Chinese media showed brief highway video footage from a vehicle’s dashcam apparently showing a jet diving to the ground behind trees at an angle of about 35 degrees off vertical. Reuters could not immediately verify the footage.

The plane was en route from the southwestern city of Kunming, capital of Yunnan province, to Guangzhou, capital of Guangdong, bordering Hong Kong, when it crashed.

READ SOME MORE

China Eastern said the cause of the crash, in which the plane descended at 9,448m (31,000ft) a minute according to flight tracking website FlightRadar24, was under investigation.

The airline said it had provided a hotline for relatives of those on board and sent a working group to the site. There were no foreigners on the flight, Chinese state television reported, citing China Eastern.

Security and airline staff stand outside the local offices of China Eastern in Kunming in China’s southwestern Yunnan province. Photograph: STR/AFP via Getty
Security and airline staff stand outside the local offices of China Eastern in Kunming in China’s southwestern Yunnan province. Photograph: STR/AFP via Getty

Media cited a rescue official as saying the plane had disintegrated and caused a fire destroying bamboo trees. The People’s Daily quoted a provincial firefighting department official as saying there was no sign of life among the debris.

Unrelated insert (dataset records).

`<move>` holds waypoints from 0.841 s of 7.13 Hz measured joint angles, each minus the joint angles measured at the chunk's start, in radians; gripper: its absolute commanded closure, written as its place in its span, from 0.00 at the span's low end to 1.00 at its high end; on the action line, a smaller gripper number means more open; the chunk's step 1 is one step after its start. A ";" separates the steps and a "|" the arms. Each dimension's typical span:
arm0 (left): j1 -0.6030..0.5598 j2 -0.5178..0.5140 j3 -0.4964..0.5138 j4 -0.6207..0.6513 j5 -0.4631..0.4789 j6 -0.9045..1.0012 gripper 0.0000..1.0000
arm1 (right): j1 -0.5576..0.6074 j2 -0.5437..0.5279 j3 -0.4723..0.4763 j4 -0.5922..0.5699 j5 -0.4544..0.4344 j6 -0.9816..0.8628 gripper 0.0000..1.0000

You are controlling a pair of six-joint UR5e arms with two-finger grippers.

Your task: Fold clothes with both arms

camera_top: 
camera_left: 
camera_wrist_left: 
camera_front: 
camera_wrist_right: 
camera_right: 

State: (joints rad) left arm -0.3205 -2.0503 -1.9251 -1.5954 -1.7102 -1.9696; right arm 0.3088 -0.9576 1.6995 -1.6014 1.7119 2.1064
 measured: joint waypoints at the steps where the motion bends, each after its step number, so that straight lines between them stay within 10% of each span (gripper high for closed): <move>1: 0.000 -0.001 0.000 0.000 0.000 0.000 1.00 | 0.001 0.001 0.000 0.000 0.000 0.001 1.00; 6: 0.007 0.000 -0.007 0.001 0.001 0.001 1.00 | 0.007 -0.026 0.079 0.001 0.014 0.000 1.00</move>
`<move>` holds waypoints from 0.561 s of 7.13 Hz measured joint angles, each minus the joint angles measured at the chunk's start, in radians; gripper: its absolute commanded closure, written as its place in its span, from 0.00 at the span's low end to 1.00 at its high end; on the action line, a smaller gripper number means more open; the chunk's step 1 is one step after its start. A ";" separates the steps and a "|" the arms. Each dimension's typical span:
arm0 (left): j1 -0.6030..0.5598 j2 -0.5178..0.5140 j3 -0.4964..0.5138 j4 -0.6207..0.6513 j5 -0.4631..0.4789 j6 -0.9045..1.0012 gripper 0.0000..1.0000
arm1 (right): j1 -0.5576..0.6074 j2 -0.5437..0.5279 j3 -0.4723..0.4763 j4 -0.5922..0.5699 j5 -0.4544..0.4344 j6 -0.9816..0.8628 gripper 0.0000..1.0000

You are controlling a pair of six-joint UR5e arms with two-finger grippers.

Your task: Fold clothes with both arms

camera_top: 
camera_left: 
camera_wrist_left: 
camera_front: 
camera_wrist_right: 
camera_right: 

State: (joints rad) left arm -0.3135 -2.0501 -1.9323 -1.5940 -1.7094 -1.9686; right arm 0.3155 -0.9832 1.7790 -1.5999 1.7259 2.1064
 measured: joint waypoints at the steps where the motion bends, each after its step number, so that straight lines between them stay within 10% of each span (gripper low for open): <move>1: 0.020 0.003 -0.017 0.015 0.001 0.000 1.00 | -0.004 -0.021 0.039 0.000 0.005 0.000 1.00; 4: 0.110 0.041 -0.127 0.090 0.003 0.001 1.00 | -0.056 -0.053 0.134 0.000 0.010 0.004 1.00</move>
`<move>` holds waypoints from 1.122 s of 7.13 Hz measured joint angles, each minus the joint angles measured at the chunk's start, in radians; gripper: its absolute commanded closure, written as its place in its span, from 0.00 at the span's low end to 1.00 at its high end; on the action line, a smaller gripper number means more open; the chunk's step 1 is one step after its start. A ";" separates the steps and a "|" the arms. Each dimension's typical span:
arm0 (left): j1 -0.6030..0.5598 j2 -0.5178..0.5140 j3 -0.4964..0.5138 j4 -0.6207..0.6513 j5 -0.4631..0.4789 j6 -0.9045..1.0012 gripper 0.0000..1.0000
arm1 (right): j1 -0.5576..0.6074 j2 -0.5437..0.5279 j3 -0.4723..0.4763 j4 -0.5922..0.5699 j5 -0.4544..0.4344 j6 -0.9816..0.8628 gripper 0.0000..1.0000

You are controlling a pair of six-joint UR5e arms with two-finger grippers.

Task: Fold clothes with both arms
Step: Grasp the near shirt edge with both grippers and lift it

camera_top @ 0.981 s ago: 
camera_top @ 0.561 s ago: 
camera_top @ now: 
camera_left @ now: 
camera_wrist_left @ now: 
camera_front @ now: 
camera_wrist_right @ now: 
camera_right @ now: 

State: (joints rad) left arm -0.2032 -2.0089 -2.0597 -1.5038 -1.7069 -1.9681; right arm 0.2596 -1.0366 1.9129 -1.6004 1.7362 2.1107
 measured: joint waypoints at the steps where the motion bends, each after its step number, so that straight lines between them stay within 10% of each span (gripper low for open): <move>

State media showed a piece of the plane on a scarred, earthen hillside. There was no sign of a fire or personal belongings.

The aircraft, with 123 passengers and nine crew on board, lost contact over the city of Wuzhou, China's Civil Aviation Administration of China (CAAC) and the airline said.

The flight left Kunming at 5.11am Irish time, FlightRadar24 data showed, and had been due to land in Guangzhou at 7.05am Irish time.

The plane, which Flightradar24 said was six-years-old, had been cruising at 8,869m (29,100ft) at 6.20am Irish time. Just over two minutes and 15 seconds later, data showed it had descended to 2,766m (9,075ft).

Twenty seconds later, its last tracked altitude was 982m (3,225ft).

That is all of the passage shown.